▶ [Stored records]

________________________________________

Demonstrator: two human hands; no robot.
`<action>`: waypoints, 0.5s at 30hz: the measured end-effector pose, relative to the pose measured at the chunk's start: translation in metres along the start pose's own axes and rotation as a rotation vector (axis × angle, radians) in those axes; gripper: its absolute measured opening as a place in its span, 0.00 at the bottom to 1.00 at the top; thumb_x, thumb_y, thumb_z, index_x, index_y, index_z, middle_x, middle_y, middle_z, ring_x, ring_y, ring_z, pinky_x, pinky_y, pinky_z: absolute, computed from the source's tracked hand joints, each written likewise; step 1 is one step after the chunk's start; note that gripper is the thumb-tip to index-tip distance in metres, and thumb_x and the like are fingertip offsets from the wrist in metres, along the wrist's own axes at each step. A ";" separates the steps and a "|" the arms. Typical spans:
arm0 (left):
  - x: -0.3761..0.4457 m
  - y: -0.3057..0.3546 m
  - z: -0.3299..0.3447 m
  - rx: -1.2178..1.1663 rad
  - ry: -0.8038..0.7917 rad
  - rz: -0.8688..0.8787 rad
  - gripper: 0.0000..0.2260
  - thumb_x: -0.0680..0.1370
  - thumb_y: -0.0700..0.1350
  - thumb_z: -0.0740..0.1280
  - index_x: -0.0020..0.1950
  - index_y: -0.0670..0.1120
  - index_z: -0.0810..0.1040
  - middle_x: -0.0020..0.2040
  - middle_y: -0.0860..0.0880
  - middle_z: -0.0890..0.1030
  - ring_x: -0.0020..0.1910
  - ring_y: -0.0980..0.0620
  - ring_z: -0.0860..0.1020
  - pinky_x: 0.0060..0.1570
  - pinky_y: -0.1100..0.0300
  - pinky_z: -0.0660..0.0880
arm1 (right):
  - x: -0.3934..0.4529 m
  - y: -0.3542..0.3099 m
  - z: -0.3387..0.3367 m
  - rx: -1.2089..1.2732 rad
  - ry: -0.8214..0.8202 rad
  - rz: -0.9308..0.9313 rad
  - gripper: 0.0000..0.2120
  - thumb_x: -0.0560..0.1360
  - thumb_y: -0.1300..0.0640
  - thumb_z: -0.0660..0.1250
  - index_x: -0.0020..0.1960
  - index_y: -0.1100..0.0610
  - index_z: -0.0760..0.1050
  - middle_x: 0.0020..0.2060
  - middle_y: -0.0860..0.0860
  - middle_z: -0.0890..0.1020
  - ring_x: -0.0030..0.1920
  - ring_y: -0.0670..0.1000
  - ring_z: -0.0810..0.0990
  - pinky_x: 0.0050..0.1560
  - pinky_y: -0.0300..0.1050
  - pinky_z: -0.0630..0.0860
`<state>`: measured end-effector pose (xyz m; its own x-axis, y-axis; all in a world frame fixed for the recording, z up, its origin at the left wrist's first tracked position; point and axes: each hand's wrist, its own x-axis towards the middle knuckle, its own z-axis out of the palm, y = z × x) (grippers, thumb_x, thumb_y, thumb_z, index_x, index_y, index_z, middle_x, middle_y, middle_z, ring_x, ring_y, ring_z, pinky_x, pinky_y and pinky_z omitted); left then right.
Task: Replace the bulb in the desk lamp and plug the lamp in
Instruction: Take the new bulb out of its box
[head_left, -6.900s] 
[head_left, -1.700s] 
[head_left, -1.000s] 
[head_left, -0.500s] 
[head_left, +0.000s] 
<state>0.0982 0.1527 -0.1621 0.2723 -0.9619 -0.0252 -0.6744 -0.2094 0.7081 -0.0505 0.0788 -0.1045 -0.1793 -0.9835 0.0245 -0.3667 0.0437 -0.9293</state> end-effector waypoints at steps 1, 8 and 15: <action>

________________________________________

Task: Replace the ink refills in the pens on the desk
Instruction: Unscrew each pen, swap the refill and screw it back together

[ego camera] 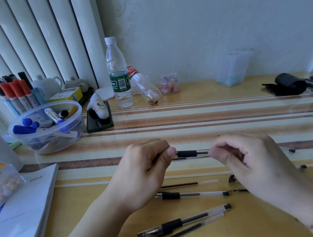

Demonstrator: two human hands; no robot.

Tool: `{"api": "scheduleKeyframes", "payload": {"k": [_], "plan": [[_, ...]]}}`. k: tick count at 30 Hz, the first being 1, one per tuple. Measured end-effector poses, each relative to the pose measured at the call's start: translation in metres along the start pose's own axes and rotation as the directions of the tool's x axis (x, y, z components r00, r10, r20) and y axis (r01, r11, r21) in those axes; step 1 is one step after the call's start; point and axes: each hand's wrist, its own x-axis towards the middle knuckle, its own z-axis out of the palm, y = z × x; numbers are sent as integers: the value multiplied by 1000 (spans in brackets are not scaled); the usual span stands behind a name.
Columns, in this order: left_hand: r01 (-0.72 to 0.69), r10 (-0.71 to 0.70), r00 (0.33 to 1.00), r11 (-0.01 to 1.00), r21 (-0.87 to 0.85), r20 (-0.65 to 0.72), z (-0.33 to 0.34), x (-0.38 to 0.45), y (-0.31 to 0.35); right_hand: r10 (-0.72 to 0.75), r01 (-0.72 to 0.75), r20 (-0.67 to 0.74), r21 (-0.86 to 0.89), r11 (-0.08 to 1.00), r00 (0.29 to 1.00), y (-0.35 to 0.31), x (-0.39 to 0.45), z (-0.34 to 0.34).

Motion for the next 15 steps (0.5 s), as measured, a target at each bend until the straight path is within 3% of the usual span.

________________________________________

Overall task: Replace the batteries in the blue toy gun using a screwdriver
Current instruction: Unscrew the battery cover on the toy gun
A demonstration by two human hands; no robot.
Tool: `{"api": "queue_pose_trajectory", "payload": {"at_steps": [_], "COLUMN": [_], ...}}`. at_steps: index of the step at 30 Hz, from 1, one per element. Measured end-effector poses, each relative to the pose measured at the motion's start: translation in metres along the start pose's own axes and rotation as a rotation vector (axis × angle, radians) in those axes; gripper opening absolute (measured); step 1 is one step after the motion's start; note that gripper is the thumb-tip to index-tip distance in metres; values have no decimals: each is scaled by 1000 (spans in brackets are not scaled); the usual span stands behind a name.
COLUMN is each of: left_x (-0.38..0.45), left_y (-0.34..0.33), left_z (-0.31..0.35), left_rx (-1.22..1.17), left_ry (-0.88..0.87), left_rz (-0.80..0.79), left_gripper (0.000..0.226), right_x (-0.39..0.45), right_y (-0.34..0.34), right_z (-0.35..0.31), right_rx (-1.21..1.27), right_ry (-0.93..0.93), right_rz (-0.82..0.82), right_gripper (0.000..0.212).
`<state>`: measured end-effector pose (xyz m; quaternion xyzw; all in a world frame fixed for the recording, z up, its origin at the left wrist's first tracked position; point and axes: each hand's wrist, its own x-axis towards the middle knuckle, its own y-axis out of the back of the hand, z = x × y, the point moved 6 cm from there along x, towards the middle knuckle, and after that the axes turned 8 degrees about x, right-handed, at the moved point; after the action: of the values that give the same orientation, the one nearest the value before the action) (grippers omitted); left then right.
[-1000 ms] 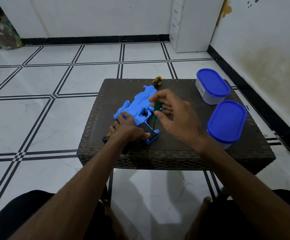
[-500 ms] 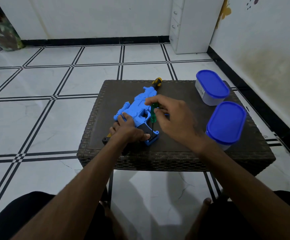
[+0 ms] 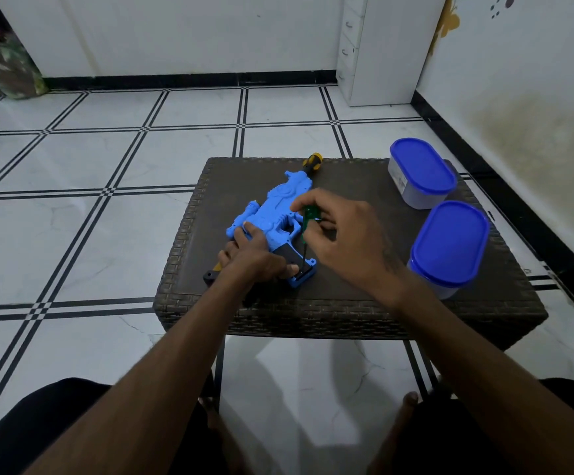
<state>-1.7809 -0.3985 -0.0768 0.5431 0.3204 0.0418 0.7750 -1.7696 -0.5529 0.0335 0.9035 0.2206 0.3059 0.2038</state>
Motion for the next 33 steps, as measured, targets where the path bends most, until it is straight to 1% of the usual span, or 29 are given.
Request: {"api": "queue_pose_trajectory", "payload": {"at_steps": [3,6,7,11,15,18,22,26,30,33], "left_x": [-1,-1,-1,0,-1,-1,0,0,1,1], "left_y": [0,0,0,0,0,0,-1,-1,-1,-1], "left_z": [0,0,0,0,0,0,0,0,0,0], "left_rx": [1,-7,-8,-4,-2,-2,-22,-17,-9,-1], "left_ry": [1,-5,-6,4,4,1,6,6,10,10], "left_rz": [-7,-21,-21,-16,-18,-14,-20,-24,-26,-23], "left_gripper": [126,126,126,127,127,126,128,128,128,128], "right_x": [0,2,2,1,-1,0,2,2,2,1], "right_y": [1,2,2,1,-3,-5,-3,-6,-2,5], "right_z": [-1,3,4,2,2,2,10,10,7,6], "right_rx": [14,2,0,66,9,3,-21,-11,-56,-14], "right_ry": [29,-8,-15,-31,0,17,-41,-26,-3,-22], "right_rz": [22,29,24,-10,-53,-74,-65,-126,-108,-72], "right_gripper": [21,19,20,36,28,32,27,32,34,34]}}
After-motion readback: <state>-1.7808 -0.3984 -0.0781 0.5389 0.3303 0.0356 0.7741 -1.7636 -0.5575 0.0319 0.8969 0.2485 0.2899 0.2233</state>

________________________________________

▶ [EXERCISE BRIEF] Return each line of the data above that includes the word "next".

▶ [WRITTEN REPLY]
Motion for the next 15 steps (0.5 s), as measured, a target at each bend until the straight path is within 3% of the usual span.
Motion for the next 33 steps, as measured, targets where the path bends most, until it is straight to 1% of the usual span, or 29 are given.

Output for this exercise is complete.